YOUR ASSIGNMENT:
Scan the data below and copy each line where "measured" occurs.

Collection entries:
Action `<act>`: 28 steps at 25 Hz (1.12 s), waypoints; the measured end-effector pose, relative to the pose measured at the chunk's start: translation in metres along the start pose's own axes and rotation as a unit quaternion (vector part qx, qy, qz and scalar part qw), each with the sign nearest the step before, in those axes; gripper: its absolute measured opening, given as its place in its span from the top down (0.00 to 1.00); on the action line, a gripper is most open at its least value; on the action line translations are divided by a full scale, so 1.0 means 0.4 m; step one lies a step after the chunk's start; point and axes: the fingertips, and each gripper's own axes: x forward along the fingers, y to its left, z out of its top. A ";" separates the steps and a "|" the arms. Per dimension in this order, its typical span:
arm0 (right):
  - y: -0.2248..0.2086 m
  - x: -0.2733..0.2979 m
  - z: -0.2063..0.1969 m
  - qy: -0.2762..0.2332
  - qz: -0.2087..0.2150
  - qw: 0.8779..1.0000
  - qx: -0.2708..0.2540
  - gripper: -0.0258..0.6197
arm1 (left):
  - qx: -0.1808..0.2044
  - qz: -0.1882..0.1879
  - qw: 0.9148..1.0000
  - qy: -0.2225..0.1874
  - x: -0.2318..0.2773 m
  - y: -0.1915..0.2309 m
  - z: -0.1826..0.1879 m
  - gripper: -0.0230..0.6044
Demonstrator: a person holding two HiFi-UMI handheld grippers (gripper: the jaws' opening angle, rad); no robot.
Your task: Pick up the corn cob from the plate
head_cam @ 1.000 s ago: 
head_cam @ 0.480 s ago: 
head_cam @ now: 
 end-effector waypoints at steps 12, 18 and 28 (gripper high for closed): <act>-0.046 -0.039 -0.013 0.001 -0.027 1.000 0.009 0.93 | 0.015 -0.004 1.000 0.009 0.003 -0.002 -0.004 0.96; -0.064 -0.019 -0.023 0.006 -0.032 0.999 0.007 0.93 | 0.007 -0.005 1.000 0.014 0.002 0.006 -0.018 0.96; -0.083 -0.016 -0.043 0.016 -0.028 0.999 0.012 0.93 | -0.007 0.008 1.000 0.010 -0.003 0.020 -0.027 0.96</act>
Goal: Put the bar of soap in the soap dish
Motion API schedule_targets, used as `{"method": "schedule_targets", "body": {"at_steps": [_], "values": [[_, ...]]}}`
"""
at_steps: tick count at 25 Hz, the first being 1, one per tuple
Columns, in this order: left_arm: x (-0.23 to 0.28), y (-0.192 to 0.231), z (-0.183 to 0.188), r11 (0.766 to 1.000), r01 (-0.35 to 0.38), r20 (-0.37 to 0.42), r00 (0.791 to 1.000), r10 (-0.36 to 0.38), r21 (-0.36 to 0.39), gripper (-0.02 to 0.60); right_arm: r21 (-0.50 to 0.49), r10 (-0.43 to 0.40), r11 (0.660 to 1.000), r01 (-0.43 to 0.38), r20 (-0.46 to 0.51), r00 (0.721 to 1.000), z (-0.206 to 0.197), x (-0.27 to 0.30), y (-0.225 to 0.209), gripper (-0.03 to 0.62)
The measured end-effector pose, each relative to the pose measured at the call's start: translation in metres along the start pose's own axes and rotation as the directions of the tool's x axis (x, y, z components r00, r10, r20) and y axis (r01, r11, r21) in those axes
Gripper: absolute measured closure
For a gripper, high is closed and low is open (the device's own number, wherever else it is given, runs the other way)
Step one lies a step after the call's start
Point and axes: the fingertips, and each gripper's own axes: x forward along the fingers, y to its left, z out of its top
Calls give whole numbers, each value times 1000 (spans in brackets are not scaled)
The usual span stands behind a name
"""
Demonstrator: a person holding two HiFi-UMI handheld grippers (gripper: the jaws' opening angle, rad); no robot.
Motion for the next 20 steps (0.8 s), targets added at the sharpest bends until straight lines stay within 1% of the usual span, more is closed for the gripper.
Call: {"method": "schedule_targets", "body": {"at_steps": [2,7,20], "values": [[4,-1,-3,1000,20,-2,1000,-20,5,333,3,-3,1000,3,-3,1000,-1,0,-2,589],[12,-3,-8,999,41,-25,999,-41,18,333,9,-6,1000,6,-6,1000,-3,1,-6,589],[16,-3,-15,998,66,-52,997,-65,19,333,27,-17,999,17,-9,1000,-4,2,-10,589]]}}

RESULT FOR THIS EXERCISE:
Action `<act>`: 28 steps at 25 Hz (1.12 s), waypoints; the measured end-effector pose, relative to the pose measured at the chunk's start: translation in metres along the start pose's own axes and rotation as a unit quaternion (vector part qx, qy, qz and scalar part qw), each with the sign nearest the step before, in those axes; gripper: its absolute measured opening, given as its place in its span from the top down (0.00 to 1.00); on the action line, a gripper is most open at its least value; on the action line translations are divided by a full scale, so 1.0 means 0.4 m; step one lies a step after the chunk's start; point and axes: the fingertips, and each gripper's own axes: x forward along the fingers, y to its left, z out of its top. A ";" separates the steps and a "|" the arms. Per dimension in this order, its typical span:
The measured end-effector pose, each relative to the pose measured at the call's start: translation in metres along the start pose's own axes and rotation as the directions of the tool's x axis (x, y, z components r00, r10, r20) and y axis (r01, r11, r21) in those axes
Gripper: absolute measured closure

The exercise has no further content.